- **What needs to be done**
Write out, word for word, every line in the data below from the one containing "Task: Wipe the" to the one containing "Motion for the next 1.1", both of them included.

Collection entries

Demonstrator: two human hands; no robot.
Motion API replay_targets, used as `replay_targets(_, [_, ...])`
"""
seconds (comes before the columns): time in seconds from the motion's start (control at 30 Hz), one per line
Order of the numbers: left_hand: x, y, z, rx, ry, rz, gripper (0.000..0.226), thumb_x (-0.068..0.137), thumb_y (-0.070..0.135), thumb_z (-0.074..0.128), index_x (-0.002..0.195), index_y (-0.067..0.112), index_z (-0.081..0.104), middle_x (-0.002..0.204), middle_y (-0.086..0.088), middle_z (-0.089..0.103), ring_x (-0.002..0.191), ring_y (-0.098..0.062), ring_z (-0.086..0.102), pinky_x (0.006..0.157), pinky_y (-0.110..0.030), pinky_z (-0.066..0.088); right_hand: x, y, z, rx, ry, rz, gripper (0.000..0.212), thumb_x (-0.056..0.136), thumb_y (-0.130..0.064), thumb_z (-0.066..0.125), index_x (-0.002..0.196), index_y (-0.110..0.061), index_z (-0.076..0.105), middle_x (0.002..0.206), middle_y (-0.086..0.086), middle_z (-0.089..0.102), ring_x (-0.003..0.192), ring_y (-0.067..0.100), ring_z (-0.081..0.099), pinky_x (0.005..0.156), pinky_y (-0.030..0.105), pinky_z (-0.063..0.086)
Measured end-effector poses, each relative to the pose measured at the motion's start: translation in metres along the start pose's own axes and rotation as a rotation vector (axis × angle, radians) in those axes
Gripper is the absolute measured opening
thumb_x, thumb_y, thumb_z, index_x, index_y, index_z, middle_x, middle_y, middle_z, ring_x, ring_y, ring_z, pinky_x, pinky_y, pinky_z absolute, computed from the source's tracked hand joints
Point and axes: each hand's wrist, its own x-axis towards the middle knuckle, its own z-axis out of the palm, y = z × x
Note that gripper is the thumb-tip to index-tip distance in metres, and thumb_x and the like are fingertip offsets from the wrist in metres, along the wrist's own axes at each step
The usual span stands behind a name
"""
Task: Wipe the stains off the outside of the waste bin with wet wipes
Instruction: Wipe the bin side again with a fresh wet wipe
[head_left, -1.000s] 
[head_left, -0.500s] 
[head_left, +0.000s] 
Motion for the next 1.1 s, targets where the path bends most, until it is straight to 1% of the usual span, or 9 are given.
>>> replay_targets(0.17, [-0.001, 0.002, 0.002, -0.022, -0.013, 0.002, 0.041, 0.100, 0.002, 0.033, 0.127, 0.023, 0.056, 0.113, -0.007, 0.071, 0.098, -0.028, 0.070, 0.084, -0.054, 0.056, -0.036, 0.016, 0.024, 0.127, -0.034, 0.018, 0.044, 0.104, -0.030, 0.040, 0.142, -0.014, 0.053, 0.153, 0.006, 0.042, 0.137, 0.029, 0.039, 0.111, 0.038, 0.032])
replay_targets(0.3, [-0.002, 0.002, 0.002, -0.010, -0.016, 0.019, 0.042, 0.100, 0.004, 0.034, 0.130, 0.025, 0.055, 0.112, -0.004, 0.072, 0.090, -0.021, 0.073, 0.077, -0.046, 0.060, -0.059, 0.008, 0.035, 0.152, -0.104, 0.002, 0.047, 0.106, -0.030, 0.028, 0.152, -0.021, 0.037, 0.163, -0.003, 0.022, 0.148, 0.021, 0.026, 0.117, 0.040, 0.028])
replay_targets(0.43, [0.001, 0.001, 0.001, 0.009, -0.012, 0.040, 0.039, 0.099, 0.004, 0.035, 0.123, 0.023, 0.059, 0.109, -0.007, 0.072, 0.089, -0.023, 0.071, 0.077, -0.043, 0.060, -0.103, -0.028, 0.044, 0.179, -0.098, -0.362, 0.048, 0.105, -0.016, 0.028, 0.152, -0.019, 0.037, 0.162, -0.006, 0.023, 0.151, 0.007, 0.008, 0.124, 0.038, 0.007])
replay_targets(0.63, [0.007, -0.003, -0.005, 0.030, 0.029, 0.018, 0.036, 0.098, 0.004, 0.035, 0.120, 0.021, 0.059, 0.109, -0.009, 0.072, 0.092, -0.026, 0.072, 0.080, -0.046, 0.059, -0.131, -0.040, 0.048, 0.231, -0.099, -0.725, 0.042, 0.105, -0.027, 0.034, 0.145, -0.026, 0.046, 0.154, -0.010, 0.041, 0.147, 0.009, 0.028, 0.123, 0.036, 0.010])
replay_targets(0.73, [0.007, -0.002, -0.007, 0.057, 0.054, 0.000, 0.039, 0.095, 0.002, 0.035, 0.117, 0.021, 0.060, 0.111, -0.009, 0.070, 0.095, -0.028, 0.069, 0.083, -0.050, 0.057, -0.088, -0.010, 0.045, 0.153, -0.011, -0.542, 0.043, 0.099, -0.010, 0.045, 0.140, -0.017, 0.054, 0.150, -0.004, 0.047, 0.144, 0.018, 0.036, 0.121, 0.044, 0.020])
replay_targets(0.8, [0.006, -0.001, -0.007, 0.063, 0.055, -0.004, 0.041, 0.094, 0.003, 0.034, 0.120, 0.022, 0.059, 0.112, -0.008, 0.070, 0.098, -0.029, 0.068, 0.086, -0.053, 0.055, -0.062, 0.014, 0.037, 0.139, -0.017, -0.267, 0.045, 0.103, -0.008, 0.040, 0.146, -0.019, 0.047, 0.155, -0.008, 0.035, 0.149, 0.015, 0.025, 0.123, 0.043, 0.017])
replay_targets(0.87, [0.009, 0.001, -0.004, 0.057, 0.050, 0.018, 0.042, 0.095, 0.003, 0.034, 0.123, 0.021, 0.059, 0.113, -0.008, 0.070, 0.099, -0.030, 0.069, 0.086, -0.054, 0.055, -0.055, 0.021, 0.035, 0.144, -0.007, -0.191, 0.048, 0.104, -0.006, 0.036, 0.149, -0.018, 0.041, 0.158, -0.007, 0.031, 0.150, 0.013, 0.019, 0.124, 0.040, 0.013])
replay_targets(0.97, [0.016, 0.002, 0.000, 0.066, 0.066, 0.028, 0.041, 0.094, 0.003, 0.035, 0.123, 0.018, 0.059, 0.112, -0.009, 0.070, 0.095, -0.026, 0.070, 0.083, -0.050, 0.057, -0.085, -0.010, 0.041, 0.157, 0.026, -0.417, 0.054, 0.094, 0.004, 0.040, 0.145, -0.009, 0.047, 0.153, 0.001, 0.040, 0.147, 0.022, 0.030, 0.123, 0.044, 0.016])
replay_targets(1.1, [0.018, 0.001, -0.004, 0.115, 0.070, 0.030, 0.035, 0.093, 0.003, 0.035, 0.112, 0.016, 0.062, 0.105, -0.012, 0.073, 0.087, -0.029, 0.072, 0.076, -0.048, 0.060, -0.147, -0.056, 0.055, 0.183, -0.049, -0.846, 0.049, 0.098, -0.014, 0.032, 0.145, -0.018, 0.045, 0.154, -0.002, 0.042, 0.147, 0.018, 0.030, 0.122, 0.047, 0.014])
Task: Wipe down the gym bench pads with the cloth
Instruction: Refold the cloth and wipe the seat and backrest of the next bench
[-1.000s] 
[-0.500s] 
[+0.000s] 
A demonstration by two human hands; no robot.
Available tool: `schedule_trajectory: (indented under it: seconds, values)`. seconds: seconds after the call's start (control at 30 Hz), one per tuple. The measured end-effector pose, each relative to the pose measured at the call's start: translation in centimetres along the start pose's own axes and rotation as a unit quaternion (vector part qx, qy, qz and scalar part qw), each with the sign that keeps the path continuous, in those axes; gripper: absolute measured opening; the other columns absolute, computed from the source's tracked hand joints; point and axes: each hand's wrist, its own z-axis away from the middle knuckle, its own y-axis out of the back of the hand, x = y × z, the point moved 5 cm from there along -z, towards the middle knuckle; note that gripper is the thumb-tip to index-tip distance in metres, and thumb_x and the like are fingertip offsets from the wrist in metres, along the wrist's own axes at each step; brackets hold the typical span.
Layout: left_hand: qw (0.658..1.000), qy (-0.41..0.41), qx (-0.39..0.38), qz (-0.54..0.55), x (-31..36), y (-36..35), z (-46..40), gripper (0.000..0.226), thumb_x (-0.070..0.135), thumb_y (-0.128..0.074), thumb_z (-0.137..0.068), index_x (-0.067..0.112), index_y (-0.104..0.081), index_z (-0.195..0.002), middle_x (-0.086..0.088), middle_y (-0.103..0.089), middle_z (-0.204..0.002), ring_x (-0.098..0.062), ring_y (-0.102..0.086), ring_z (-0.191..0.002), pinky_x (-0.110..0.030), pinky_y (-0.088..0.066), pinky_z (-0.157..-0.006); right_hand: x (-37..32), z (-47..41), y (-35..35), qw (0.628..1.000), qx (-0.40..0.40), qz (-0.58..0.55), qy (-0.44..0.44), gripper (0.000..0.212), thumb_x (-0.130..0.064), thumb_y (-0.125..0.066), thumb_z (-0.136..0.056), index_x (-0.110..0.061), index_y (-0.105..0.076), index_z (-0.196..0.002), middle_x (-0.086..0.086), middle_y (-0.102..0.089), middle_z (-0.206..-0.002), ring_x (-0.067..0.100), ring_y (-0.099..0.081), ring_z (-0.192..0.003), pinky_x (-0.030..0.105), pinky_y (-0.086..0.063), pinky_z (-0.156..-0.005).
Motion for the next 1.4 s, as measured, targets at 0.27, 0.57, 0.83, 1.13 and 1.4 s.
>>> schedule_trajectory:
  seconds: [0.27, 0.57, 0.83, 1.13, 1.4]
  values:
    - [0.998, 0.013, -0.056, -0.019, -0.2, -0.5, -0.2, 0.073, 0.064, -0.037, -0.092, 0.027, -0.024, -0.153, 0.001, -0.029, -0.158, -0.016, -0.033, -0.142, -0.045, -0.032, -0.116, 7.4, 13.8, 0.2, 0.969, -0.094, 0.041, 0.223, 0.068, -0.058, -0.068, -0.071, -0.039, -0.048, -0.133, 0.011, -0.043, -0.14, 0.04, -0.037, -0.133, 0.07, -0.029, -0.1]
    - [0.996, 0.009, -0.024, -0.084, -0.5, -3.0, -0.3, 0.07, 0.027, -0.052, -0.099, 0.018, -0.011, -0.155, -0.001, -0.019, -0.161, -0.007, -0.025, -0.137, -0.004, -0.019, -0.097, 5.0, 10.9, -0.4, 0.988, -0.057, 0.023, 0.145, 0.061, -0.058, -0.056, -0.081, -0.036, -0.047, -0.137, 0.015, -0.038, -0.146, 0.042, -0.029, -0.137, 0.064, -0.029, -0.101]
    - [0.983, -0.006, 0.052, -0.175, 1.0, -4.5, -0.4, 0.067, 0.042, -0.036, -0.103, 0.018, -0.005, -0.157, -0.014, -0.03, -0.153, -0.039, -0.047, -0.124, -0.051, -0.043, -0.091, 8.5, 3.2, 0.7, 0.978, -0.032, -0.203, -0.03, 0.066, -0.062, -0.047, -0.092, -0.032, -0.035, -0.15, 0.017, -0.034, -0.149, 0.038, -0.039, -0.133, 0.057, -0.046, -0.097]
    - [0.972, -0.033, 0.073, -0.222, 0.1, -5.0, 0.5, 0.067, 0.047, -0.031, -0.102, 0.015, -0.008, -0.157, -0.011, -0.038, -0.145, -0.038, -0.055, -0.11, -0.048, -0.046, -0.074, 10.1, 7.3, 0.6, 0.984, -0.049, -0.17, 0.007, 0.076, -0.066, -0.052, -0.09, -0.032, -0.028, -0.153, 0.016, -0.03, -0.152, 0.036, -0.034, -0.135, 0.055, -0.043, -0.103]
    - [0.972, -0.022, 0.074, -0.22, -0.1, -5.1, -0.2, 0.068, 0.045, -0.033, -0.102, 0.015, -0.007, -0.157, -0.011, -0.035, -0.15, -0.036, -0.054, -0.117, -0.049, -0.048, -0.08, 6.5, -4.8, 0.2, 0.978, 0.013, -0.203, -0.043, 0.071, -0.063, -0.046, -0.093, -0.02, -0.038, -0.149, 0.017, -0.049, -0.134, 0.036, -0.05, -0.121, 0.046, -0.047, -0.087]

- **Result of the task**
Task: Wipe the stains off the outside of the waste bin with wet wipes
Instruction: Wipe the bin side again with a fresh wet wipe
[head_left, -1.000s] 
[head_left, -0.500s] 
[head_left, +0.000s] 
Motion for the next 1.1 s, targets where the path bends most, until it is straight to 1% of the usual span, or 9 are given.

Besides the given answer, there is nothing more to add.